The following additional information was obtained from the licensee in accordance with Headquarters Operations Officers Report Guidance:
The sample lines for each accumulator cold leg were open for inspection, which crossties the cold leg accumulator gas spaces. Upon discovery of this condition, the sample lines were subsequently closed, and the accumulators were declared operable.

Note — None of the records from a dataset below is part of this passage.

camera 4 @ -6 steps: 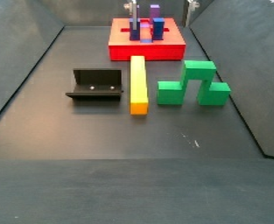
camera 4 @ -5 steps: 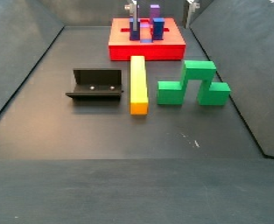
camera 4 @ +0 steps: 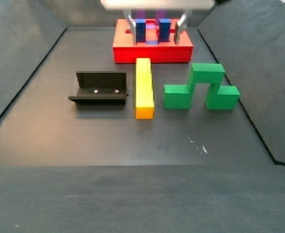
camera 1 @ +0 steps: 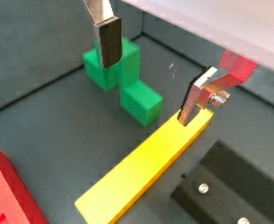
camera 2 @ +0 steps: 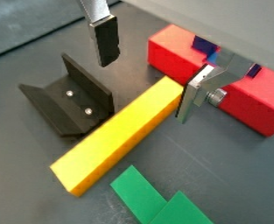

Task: Pick up the yellow object. Move up. Move to above the board. Insert the yellow object.
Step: Pick up the yellow object.

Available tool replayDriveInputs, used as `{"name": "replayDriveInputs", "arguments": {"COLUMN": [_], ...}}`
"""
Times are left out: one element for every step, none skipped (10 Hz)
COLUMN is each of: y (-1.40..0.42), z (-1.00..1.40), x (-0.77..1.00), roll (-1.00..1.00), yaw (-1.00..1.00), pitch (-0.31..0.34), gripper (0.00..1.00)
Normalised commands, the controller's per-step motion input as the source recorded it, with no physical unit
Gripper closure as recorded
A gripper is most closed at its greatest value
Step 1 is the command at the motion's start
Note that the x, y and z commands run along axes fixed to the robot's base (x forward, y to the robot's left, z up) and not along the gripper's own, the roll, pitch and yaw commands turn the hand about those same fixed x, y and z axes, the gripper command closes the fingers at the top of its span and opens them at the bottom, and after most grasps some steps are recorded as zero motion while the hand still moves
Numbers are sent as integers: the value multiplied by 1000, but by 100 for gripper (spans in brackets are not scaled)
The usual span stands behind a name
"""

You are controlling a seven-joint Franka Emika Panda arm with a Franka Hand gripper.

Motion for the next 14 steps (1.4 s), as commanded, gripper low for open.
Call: {"name": "replayDriveInputs", "arguments": {"y": [0,54,106,160,211,206,149,0,0,0,0,-14,-9,-17], "z": [-849,-749,-746,-749,-720,-634,-309,-254,-274,-243,-260,-283,-254,-209], "x": [0,0,89,251,306,300,149,3,0,-43,-3,0,0,0], "roll": [0,-3,-27,-37,-44,-63,-119,-13,0,0,-10,-21,-41,-67], "yaw": [-54,-77,-40,0,0,0,0,0,0,0,0,0,0,0], "pitch": [-87,-51,-50,-36,-29,-21,0,7,0,0,0,0,0,0], "gripper": [0,0,0,0,0,0,0,0,0,0,0,0,0,0]}}
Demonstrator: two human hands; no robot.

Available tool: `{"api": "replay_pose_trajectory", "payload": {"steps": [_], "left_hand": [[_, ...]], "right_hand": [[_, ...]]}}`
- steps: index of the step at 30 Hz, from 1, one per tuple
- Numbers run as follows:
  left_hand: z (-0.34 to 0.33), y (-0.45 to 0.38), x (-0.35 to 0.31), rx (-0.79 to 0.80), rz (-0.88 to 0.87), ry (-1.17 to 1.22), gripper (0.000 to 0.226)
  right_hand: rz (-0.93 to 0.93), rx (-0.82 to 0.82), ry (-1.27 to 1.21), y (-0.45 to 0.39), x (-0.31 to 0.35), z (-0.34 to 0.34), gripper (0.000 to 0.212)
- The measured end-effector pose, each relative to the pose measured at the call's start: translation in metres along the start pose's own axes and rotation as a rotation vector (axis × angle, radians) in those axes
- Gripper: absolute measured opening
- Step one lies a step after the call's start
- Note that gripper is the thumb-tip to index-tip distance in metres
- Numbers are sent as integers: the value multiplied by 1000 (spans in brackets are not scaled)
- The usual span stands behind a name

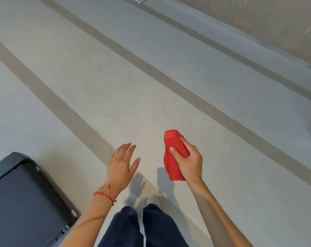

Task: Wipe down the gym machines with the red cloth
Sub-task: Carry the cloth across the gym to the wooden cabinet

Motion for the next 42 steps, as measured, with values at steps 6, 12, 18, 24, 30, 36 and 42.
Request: {"api": "replay_pose_trajectory", "payload": {"steps": [6,12,18,24,30,36,42], "left_hand": [[13,-19,21,-84,119,22,43],[23,-34,67,-141,275,34,46],[46,-64,127,-239,383,67,45],[85,-99,174,-325,369,31,42],[110,-136,216,-316,433,-8,43],[125,-186,260,-330,506,0,46],[155,-269,303,-374,532,7,45]], "right_hand": [[76,140,-2,-32,21,-40,52],[148,271,13,-57,54,-94,52],[195,377,37,-84,97,-165,52],[241,447,62,-106,138,-231,52],[263,498,74,-134,174,-279,52],[252,546,76,-181,210,-337,51],[285,632,60,-249,254,-405,50]]}}
Point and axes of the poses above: each hand's wrist, its own y-axis away from the middle knuckle, its own z-axis out of the back of the hand, x = y × z, the point moved 2 cm from there along -y, towards the middle knuckle, and after that the axes turned 3 degrees about -x, right-handed, at the moved point
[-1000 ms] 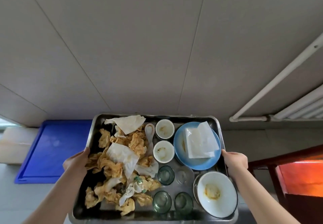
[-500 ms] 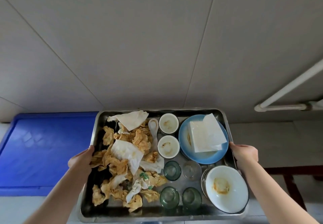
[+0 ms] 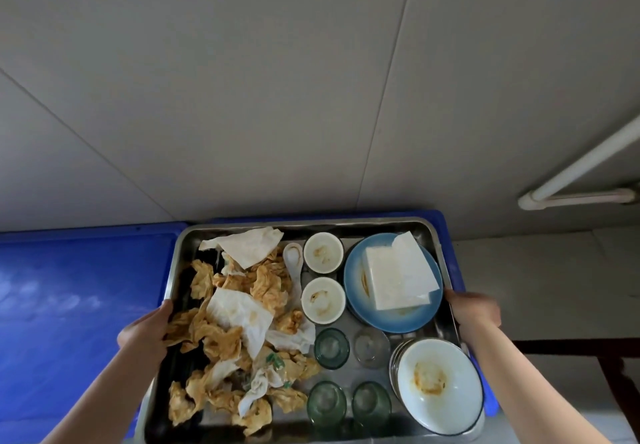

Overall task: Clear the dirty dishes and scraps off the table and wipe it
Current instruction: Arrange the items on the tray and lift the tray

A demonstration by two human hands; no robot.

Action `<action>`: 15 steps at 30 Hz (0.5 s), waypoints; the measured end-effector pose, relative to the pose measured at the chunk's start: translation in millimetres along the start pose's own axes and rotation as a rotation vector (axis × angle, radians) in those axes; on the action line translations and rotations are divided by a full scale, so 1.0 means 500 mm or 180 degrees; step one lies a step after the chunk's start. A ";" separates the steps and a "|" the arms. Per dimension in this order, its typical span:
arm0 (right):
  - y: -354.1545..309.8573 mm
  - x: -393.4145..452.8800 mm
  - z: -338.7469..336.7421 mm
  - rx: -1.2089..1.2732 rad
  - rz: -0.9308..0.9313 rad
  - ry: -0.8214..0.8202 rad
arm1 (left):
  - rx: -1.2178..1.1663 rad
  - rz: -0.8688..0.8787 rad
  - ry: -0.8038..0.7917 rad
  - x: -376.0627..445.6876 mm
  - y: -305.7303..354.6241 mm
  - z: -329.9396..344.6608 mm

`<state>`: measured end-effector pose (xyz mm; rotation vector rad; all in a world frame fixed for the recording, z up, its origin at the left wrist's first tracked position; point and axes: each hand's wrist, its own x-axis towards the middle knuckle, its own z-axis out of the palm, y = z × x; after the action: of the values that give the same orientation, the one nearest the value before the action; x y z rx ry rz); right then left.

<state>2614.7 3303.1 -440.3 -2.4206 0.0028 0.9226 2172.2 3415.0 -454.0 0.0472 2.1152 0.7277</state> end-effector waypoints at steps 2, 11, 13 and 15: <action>0.002 0.008 0.007 -0.0177 -0.0009 0.0007 | -0.0034 -0.0013 -0.0035 0.006 -0.003 0.006; 0.002 0.039 0.031 -0.0323 0.0025 -0.0014 | -0.0088 -0.0027 -0.0048 0.023 -0.009 0.030; 0.005 0.041 0.034 -0.0287 0.0007 0.0001 | -0.0024 -0.0056 -0.0023 0.027 -0.012 0.032; 0.003 0.040 0.034 -0.0341 -0.0005 0.0012 | 0.0018 -0.0083 -0.0022 0.026 -0.011 0.034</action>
<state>2619.1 3313.8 -463.7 -2.5205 -0.0482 0.9394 2178.0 3422.2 -474.1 0.0250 2.1074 0.7053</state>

The following information was provided by the licensee via phone and email:
"At 0028 EDT on 4/20/2025, it was discovered that all trains of the ECCS accumulators were simultaneously inoperable. Therefore, this condition is being reported as an eight-hour, non-emergency notification per 10 CFR 50.72(b)(3)(v). The safety function was restored at 0028 on 04/20/2025 and all required trains have been declared operable. There was no impact to the other unit.
"There was no impact on the health and safety of the public or plant personnel. The NRC Resident Inspector has been notified."
The following additional information was obtained from the licensee in accordance with Headquarters Operations Officers Report Guidance:
The sample lines for each accumulator cold leg were open for inspection, which crossties the cold leg accumulator gas spaces. Upon discovery of this condition, the sample lines were subsequently closed, and the accumulators were declared operable.